▶ **Exercise brief**:
Once you have read the records below, report how many lines contain the word "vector", and give nothing besides that number.

---------- Materials provided ----------

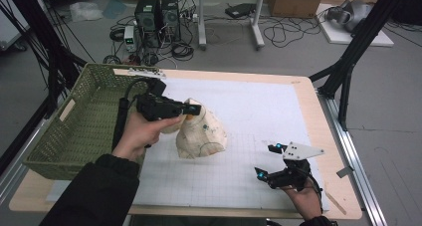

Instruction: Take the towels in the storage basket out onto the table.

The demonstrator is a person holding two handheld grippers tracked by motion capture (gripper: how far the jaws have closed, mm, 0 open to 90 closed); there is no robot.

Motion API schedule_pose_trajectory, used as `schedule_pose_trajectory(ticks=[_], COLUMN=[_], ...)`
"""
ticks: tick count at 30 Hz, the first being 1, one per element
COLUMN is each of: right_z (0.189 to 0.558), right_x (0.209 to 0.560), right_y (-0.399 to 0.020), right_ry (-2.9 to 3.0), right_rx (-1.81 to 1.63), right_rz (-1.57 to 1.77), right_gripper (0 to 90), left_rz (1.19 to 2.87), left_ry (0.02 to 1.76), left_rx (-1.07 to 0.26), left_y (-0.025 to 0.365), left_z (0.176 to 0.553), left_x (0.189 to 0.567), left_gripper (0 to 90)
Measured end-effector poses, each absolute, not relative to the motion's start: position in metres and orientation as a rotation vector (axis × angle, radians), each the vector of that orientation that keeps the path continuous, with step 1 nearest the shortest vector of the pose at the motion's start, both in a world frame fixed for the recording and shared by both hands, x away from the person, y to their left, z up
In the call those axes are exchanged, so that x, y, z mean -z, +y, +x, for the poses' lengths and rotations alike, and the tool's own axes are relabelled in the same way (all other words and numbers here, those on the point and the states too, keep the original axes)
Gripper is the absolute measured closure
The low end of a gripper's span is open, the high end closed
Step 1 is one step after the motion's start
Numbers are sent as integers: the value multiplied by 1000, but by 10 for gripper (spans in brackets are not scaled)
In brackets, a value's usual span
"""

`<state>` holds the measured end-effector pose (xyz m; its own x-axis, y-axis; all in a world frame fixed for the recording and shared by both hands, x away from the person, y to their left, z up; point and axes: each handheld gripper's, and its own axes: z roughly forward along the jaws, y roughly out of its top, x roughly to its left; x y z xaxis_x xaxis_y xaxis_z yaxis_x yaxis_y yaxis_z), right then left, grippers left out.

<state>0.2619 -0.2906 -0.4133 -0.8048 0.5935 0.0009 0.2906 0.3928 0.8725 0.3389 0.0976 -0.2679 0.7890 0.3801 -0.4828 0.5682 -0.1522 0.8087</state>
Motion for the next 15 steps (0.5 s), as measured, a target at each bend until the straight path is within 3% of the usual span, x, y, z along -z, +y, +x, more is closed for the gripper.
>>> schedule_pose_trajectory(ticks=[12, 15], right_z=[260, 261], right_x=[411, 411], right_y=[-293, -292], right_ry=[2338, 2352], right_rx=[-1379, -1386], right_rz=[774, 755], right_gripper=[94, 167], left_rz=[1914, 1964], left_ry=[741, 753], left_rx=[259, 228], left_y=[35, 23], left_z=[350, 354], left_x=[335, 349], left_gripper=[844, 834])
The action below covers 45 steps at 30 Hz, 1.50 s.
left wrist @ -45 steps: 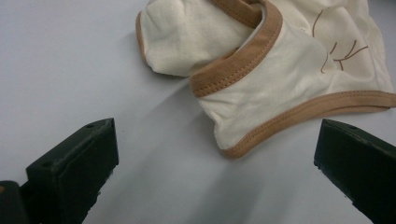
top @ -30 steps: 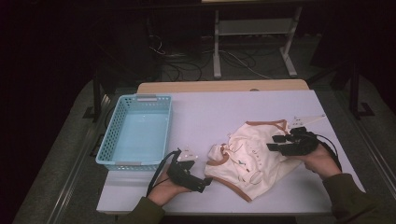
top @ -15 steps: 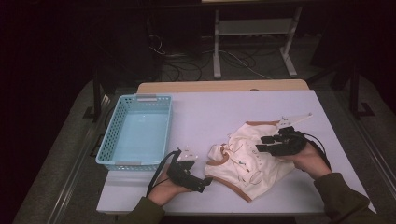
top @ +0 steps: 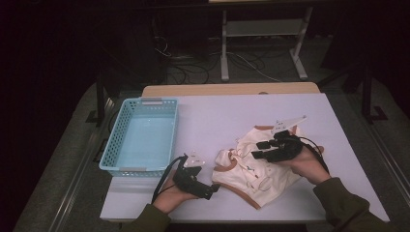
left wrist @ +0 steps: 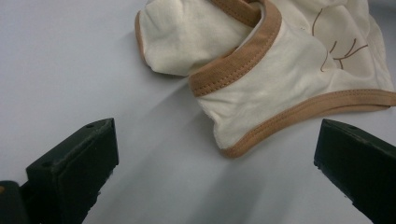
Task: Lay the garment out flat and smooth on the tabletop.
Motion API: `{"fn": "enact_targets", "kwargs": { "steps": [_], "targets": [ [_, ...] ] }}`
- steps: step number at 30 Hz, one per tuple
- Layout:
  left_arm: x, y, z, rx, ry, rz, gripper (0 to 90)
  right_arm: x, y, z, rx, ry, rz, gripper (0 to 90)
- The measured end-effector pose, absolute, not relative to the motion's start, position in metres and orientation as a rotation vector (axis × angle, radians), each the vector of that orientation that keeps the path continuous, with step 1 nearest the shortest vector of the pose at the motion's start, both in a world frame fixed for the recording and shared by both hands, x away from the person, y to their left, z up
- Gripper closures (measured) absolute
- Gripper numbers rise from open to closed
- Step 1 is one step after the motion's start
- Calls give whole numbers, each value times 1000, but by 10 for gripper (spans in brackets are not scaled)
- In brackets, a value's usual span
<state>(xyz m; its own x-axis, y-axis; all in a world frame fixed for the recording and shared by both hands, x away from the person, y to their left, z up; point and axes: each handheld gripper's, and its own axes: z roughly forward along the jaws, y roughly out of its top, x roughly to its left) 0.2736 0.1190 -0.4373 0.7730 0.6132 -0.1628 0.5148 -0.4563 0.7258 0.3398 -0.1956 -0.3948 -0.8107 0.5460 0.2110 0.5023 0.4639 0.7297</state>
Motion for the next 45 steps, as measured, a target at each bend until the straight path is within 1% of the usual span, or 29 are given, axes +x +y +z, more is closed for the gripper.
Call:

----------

▶ **Response area**:
2